What Is Scale to Zero?

Scale to zero is an infrastructure pattern where an application automatically reduces its running instances to zero when there is no incoming traffic, and automatically starts new instances when requests arrive.

When min instances is set to 0, the platform terminates all running containers after a period of inactivity. The application occupies no CPU, no memory, and no compute resources. On a per-second billing model, it costs exactly nothing. When a new request comes in, the platform detects it, starts a container from the existing image, waits for the health check to pass, and routes the request to the new instance.

This is meaningfully different from two patterns it's often confused with.

Serverless functions (AWS Lambda, Cloudflare Workers) also scale to zero, but they run individual functions rather than full applications. You can't run a containerized Express, Django, or Rails app directly in a serverless function environment. The execution model is different: functions run for milliseconds to seconds and terminate. Scale-to-zero containers run your full application stack.

Sleeping dynos (Heroku's free tier behavior) are a different mechanism. Heroku would sleep a dyno after 30 minutes of inactivity, and the next request would wait 10 to 30 seconds for it to wake. This was unpredictable and not configurable. Scale to zero is an intentional, configurable setting — not a cost-cutting workaround imposed by the platform.

The key distinction: scale to zero runs your full Docker container with your full application. You get the same environment in a scaled-down state as you do at full traffic. Nothing changes about how your application behaves, only whether instances are running.

How Scale to Zero Works

Understanding the lifecycle helps you reason about when it's appropriate.

Idle detection and scale-down. The platform monitors incoming traffic for each application. After a configurable period of inactivity — typically 5 to 15 minutes of zero requests — it terminates running instances. The container image stays cached. Environment variables, networking configuration, and everything else remains intact. Only the running processes stop.

Cold start sequence. When a request arrives to an application at zero instances, the platform queues the request and starts the scale-up process:

  1. The platform detects an incoming request with no available instances
  2. It pulls the cached container image (or builds if needed)
  3. The container starts and the application process initializes
  4. The health check endpoint confirms the application is ready
  5. The queued request is routed to the new instance

This process takes seconds, not milliseconds. The exact duration depends on your image size, application startup time, and health check configuration. A lightweight Node.js Express app starting from a cached alpine image might be ready in 2 to 4 seconds. A Java Spring Boot application initializing its full context might take 8 to 15 seconds.

Warm period. After the cold start, the instance stays running. Subsequent requests within that window hit a warm instance with no delay.

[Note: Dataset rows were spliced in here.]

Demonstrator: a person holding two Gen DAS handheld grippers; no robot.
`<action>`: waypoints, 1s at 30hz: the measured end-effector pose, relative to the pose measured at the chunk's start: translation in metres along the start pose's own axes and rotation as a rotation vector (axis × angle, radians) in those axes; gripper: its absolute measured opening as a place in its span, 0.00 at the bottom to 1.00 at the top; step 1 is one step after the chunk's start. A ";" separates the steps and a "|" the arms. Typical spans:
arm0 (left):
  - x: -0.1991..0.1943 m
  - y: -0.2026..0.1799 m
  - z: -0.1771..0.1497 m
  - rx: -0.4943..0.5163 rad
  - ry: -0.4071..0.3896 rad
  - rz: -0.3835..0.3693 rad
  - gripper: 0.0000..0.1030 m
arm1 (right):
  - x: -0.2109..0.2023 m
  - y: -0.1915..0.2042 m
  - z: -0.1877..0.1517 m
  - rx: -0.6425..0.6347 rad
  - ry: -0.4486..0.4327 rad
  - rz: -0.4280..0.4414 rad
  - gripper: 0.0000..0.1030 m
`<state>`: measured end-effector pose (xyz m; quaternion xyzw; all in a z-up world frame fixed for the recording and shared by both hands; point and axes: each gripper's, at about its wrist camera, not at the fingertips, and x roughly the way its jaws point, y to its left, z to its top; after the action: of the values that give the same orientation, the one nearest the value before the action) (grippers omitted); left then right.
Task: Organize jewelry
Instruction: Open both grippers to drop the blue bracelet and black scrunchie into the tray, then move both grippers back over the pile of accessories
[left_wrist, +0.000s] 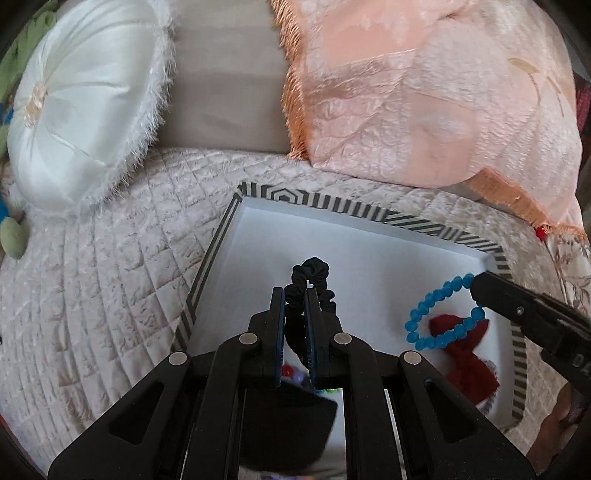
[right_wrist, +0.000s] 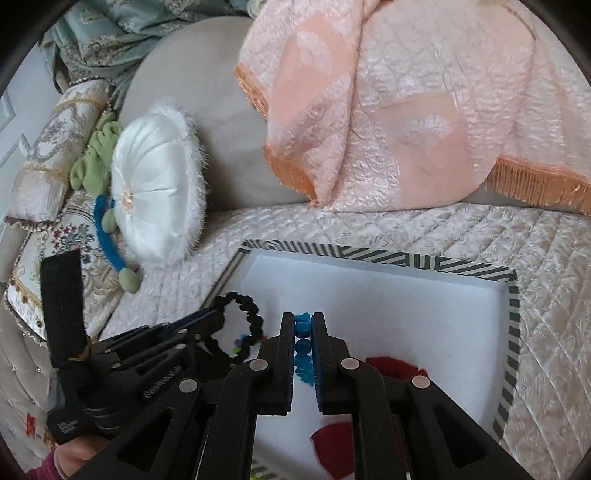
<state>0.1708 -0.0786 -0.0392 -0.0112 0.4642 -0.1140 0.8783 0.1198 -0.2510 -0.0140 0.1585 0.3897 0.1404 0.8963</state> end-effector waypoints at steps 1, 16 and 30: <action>0.005 0.003 0.001 -0.009 0.013 -0.008 0.08 | 0.010 -0.014 -0.001 0.023 0.023 -0.030 0.08; 0.037 0.028 0.000 -0.117 0.089 -0.029 0.47 | 0.034 -0.054 -0.019 0.070 0.113 -0.158 0.16; -0.035 0.011 -0.016 -0.016 -0.032 0.029 0.48 | -0.027 -0.014 -0.029 0.031 0.021 -0.173 0.36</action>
<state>0.1405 -0.0592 -0.0216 -0.0134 0.4513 -0.0973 0.8870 0.0819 -0.2694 -0.0206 0.1367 0.4134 0.0582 0.8983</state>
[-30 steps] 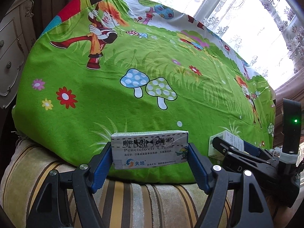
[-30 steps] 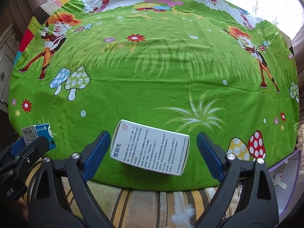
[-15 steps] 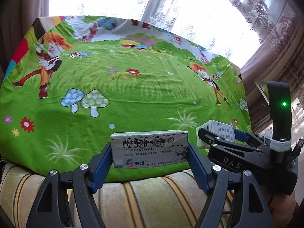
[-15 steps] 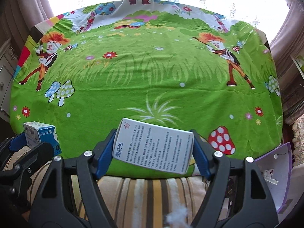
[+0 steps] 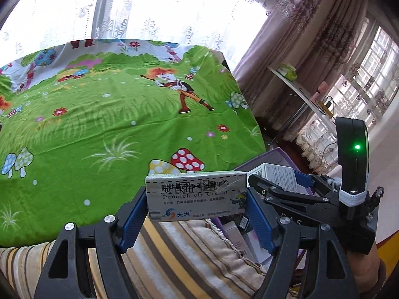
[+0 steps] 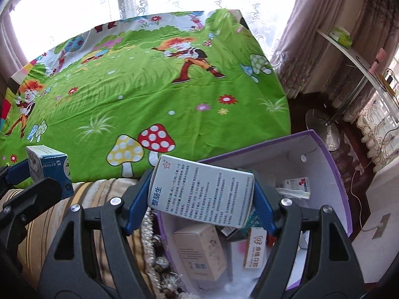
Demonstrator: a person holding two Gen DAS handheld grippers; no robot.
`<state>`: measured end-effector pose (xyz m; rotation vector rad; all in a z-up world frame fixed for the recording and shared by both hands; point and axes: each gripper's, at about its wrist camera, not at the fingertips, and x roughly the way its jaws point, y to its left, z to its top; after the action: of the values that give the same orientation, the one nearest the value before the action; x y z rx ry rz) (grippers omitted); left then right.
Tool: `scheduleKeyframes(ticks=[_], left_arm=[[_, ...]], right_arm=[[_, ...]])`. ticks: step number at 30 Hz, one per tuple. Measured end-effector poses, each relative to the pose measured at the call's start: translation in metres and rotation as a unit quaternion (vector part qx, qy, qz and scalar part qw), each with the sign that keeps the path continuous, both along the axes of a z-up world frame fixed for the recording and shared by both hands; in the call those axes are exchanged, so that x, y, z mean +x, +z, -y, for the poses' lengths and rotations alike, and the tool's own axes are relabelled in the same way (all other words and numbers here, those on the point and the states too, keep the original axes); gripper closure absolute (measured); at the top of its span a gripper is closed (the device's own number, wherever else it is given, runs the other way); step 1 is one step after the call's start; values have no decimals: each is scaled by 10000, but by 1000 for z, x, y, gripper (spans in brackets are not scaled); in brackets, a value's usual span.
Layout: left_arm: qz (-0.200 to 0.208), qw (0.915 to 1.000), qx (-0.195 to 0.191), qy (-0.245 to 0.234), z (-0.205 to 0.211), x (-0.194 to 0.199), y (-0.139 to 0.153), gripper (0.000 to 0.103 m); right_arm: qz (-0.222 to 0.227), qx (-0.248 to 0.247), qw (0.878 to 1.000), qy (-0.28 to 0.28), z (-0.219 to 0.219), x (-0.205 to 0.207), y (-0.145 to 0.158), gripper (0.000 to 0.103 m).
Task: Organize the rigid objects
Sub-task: 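Carry the cream box and white medicine box over the storage box, then open both grippers to drop both boxes into the storage box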
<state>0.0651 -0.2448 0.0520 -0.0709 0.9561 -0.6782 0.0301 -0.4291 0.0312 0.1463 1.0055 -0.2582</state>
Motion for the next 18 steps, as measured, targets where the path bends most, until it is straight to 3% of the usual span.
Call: scheduleKeyframes(ticks=[14,18], left_arm=[[-382,9969,96,-678,74,-30,-9,26],[-578,9958,217,-670,79,-32,-16,25]], right_arm=[[147,-143,9973,-705,70,-69,4,26],[244,-122,9963,-813,76,-81,9,15]])
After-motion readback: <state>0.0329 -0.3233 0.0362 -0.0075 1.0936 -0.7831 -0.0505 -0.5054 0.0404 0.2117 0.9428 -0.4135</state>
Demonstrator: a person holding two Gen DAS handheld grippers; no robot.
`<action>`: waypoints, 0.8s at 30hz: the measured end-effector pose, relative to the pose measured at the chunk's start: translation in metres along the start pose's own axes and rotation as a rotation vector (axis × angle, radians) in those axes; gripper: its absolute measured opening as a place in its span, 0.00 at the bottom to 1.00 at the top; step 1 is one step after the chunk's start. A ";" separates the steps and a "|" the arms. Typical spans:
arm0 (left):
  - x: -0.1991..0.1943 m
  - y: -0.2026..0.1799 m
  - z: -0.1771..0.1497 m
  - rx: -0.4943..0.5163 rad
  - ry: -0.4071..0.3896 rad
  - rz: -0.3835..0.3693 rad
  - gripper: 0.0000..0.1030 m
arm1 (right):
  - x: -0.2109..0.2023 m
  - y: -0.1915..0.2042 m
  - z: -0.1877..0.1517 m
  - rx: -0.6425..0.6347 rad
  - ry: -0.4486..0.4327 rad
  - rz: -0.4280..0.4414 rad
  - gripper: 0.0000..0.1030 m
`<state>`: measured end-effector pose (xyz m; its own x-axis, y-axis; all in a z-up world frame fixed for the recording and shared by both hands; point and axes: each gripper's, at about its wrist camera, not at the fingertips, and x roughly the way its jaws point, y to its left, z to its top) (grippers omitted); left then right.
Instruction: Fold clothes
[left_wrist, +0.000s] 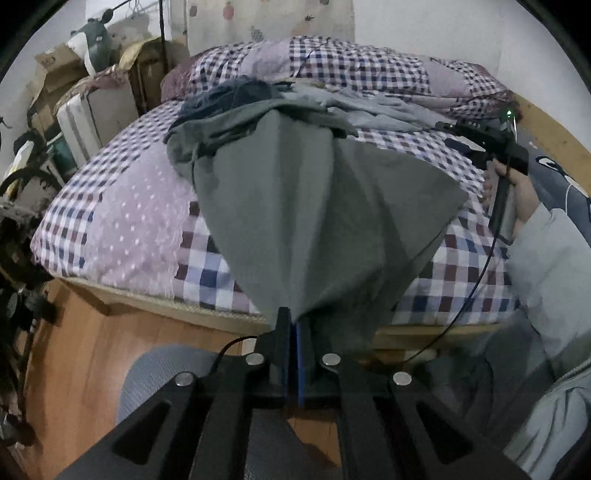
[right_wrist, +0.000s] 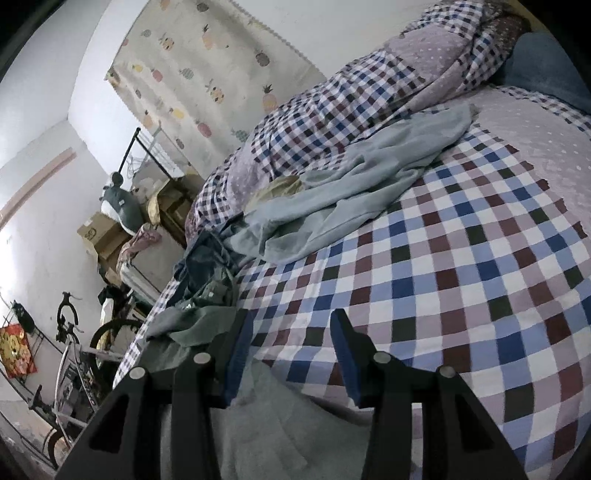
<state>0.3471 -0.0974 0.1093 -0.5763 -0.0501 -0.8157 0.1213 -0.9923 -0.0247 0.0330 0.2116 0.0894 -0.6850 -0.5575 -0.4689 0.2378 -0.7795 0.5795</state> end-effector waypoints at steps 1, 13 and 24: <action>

The idle timer resets on every request. An application receiving even occasional traffic — a request every few minutes — may rarely cold start at all.

Scale-up under load. As traffic increases beyond what a single instance handles, the platform adds more instances. This follows normal auto-scaling behavior governed by your max instance configuration. The difference from traditional auto-scaling is the lower bound: instances can go all the way to zero rather than staying at a minimum of one.

Scale to Zero vs. Traditional Hosting vs. Serverless

FeatureTraditional HostingScale to ZeroServerless Functions
Minimum costFixed monthly$0 when idle$0 when idle
Cold startNoneSecondsMilliseconds to seconds
Application typeAnyAny containerFunctions only
StatePersistentEphemeralStateless
ScalingManual or HPAAutomaticAutomatic
Runtime limitNoneNone5 to 15 minutes
Docker supportYesYesLimited
Language supportAnyAnyPlatform-specific runtimes
Cold start predictabilityN/AConsistentVariable

Traditional hosting wins on latency consistency. Serverless wins on cold start speed for lightweight functions. Scale to zero occupies the middle: full application runtime with zero idle cost, at the expense of cold start latency you can predict and optimize.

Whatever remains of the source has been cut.